Large condition numbers mean that *any* numerical method is going to struggle to give a good solution, but for
numerically unstable methods the problem is a lot worse.

While the numerical stability of algorithms is a fascinating topic, it is not what we came here for today.
Instead, let’s revisit the first reason why using matrix inversion for solving linear problems is bad. I
mentioned that matrix inversion and better alternatives take \(O(n^3)\) to solve the least squares problem
\(\min_a\|Ax-b\|^2\), *if there is no extra structure on* \(A\) *that we can exploit*.

What if there *is* such structure? For example, what if \(A\) is a huge sparse matrix? For example the Netflix
dataset we considered in this blog post is of size 480,189 x 17,769. Putting aside the
fact that it is not square, inverting matrices of that kind of size is infeasible.
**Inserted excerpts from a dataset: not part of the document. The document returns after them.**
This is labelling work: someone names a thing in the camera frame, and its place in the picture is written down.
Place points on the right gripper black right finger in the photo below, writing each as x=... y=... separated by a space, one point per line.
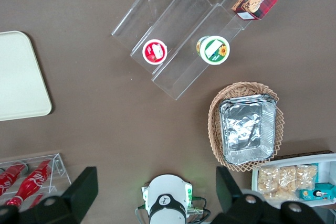
x=231 y=200

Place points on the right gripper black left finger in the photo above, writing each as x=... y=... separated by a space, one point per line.
x=78 y=195

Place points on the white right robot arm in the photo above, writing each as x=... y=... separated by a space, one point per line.
x=168 y=190

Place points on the aluminium foil tray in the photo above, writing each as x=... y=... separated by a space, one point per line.
x=244 y=129

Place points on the light tan wicker basket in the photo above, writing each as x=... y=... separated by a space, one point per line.
x=214 y=119

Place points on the beige plastic tray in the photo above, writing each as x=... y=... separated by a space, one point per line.
x=21 y=77

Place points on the clear acrylic bottle rack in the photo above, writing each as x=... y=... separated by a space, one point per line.
x=60 y=166

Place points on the clear cracker bag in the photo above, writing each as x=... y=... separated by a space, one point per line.
x=287 y=176
x=305 y=175
x=267 y=179
x=281 y=195

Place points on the red cola bottle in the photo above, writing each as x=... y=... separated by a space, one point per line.
x=8 y=179
x=34 y=179

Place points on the teal snack packet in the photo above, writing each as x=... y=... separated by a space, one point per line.
x=315 y=193

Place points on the white plastic bin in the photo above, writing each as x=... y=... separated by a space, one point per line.
x=328 y=161

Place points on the green lid yogurt cup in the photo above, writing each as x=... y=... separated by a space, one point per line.
x=214 y=50

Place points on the red lid yogurt cup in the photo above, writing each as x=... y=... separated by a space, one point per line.
x=155 y=51

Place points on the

Moreover, the inverse
matrix isn’t necessarily sparse anymore, so we lose that valuable structure as well.

Another example arose in my first post on deconvolution. There we tried to solve the linear problem

\[\min_x \|k * x -y\|^2\]where \(k * x\) denotes *convolution*. Convolution is a linear operation, but requires only \(O(n\log n)\) to
compute, whereas writing it out as a matrix would require \(n\times n\) entries, which can quickly become too
large.

In situations like this, we have no choice but to devise an algorithm that makes use of the structure of \(A\).
What the two situations above have in common is that storing \(A\) as a dense matrix is expensive, but computing
matrix-vector products \(Ax\) is cheap. The algorithm we are going to come up with is going to be *iterative*;
we start with some initial guess \(x_0\), and then improve it until we find a solution of the desired accuracy.

We don’t have much to work with; we have a vector \(x_0\) and the ability fo compute matrix-vector products.
Crucially, we assumed our matrix \(A\) is *square*. This means that \(x_0\) and \(Ax_0\) have the same shape, and
therefore we can also compute \(A^2x_0\), or in fact \(A^rx_0\) for any \(r\). The idea is then to try to express
the solution to the least-squares problem as linear combination of the vectors

This results in a class of algorithms known as *Krylov subspace methods*. Before diving further into how they work, let’s see one in action. We take a 2500 x 2500 sparse matrix with 5000 non-zero entries (which includes the entire diagonal).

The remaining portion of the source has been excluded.